INTRODUCTION : Recent studies have highlighted adverse outcomes of fluid overload in critically ill patients. Therefore, early recognition is essential for the management of these patients.

OBJECTIVES : Our purpose is to propose a deep learning (DL) model to explore noninvasive chest X-ray (CXR) image information associated with fluid overload status.

PATIENTS AND METHODS : We collected study data from the Medical Information Mart for Intensive Care IV (MIMIC-IV, v1.0) and MIMIC Chest X-Ray (v2.0.0) databases for modeling, and from our hospital for testing. Extravascular lung water index (ELWI) > 10 mL/kg and global end diastolic volume index (GEDI) > 700 mL/m2 were used as threshold values for fluid overload status. A DL model with a transfer learning strategy was proposed to predict fluid overload status through CXR images in comparison with clinical and semantic label models.

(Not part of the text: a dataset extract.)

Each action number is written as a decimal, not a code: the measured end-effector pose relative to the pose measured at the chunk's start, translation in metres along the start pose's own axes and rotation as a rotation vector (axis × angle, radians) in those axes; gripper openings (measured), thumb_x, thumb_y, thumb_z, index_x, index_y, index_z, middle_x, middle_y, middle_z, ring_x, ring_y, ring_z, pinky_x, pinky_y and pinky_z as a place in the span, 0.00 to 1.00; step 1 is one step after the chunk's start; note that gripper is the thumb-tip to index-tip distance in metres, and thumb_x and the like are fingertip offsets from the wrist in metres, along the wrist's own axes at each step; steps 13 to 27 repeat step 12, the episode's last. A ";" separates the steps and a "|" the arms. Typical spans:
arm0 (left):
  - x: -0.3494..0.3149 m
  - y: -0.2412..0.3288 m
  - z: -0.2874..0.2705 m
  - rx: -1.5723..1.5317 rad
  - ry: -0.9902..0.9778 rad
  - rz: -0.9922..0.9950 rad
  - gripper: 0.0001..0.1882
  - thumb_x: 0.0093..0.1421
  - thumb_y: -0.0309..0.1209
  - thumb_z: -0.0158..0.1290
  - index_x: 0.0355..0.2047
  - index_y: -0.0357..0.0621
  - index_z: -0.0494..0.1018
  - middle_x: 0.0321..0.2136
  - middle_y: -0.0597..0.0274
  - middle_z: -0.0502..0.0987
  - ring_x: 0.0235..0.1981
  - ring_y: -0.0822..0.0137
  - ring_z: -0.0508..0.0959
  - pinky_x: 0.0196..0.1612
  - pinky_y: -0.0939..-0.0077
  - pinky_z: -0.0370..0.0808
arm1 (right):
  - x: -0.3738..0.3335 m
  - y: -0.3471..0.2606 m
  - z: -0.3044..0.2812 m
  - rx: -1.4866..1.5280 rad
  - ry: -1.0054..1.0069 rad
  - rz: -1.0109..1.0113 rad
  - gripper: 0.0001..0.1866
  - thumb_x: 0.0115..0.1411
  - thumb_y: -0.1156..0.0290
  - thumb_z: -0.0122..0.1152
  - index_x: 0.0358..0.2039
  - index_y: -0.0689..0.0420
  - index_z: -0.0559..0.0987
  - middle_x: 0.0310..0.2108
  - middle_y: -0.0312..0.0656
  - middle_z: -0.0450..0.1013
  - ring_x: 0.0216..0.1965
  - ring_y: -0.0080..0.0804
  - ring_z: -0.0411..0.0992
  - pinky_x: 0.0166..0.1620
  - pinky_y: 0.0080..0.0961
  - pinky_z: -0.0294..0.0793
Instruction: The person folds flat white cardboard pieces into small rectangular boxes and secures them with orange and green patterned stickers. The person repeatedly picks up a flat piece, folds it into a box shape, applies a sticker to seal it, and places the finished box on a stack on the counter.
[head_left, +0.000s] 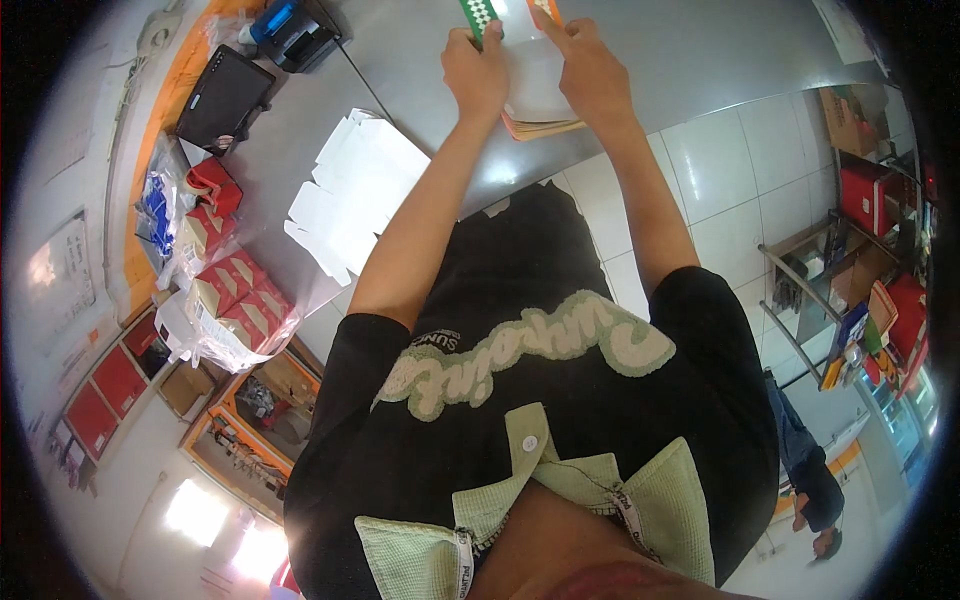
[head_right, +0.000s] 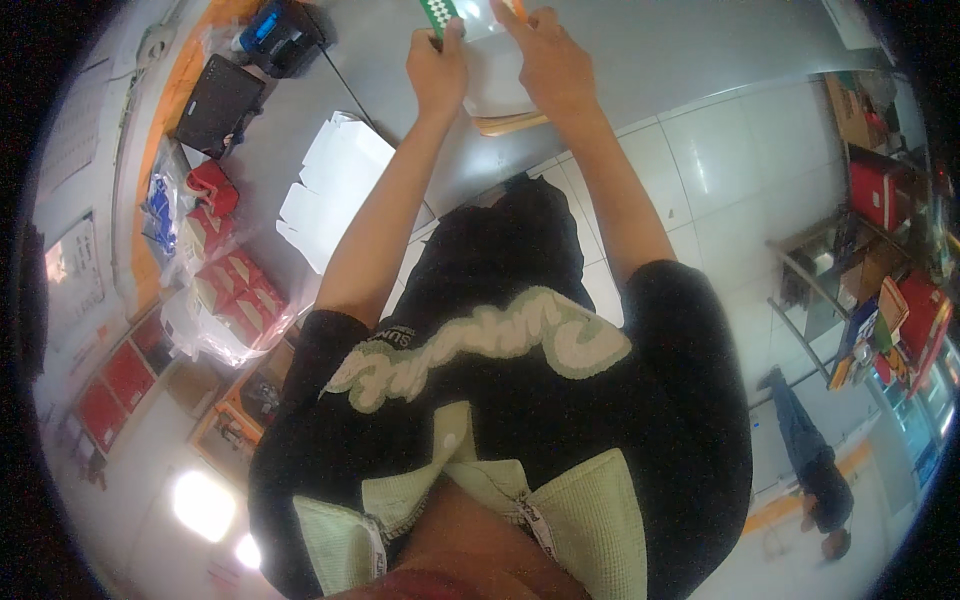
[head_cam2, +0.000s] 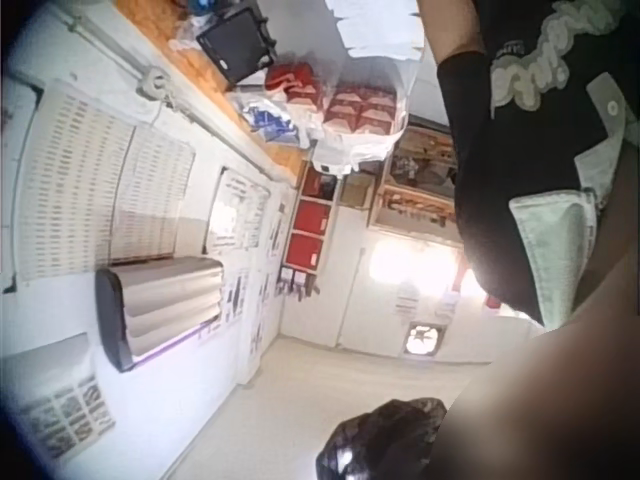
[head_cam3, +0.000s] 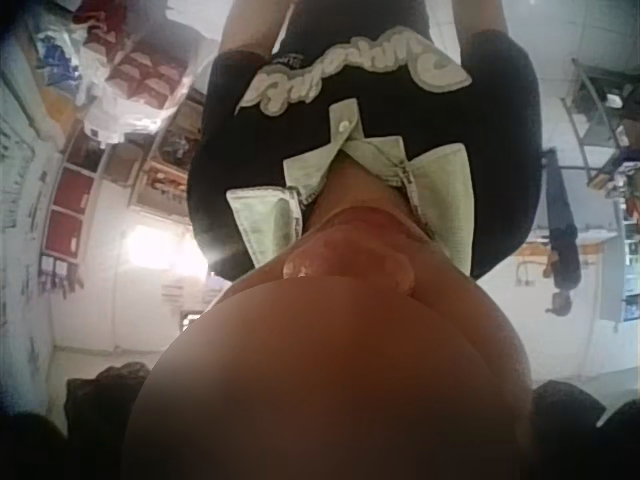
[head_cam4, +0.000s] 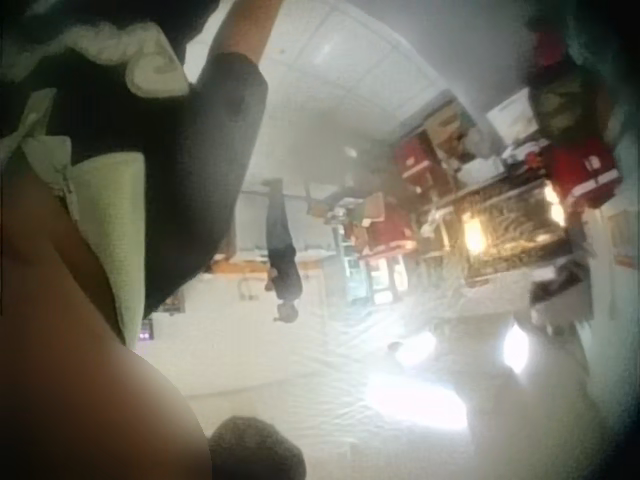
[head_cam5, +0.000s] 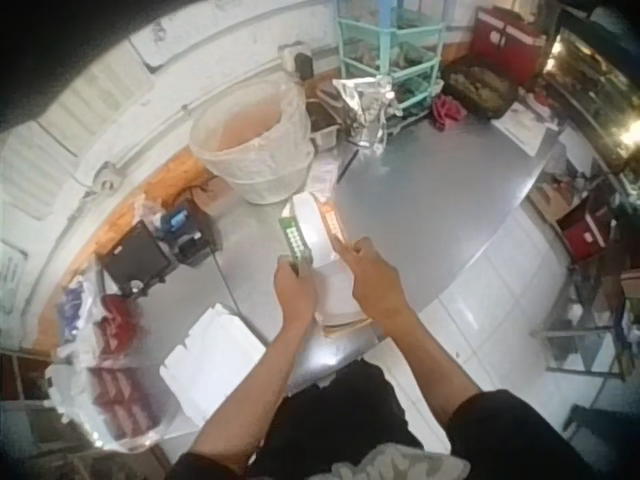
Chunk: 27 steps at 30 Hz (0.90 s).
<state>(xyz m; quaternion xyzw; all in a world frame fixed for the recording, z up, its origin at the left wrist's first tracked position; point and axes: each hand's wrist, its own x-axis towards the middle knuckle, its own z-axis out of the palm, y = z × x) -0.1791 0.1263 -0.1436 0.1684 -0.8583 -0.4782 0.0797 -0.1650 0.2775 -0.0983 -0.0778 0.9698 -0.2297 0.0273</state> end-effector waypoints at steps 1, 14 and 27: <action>-0.005 -0.005 0.004 0.016 0.001 0.012 0.21 0.63 0.44 0.58 0.37 0.37 0.67 0.29 0.56 0.71 0.34 0.56 0.72 0.43 0.61 0.70 | -0.004 0.004 0.010 0.015 0.067 -0.003 0.36 0.62 0.80 0.49 0.67 0.32 0.63 0.54 0.48 0.69 0.47 0.49 0.75 0.46 0.43 0.78; -0.037 -0.007 -0.010 -0.321 0.052 0.081 0.31 0.65 0.42 0.57 0.55 0.35 0.54 0.45 0.49 0.67 0.44 0.59 0.72 0.44 0.65 0.71 | -0.016 0.027 -0.010 0.337 0.538 -0.233 0.17 0.65 0.69 0.60 0.53 0.57 0.78 0.55 0.50 0.72 0.57 0.44 0.70 0.56 0.38 0.72; -0.037 -0.007 -0.010 -0.321 0.052 0.081 0.31 0.65 0.42 0.57 0.55 0.35 0.54 0.45 0.49 0.67 0.44 0.59 0.72 0.44 0.65 0.71 | -0.016 0.027 -0.010 0.337 0.538 -0.233 0.17 0.65 0.69 0.60 0.53 0.57 0.78 0.55 0.50 0.72 0.57 0.44 0.70 0.56 0.38 0.72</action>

RESULTS : Whether in the primary cohort or test cohort, the DL models showed relatively strong performance for predicting the ELWI (AUROC: 0.896, 95% CI 0.819-0.972 and 0.718, 0.594-0.822, respectively) and GEDI status (AUROC: 0.814, 95% CI 0.699-0.930 and 0.649, 0.510-0.787, respectively), which were better than clinical and semantic label models. Additionally, a visualization technique to determine the important areas of features in the input images was adopted.

CONCLUSIONS : As CXR is routinely used in the intensive care unit, a simple, fast, low-cost, and noninvasive DL model can be regarded as an effective supplementary tool for identifying fluid overload, and should be widely adopted in clinical applications, especially when invasive hemodynamic monitoring is not available.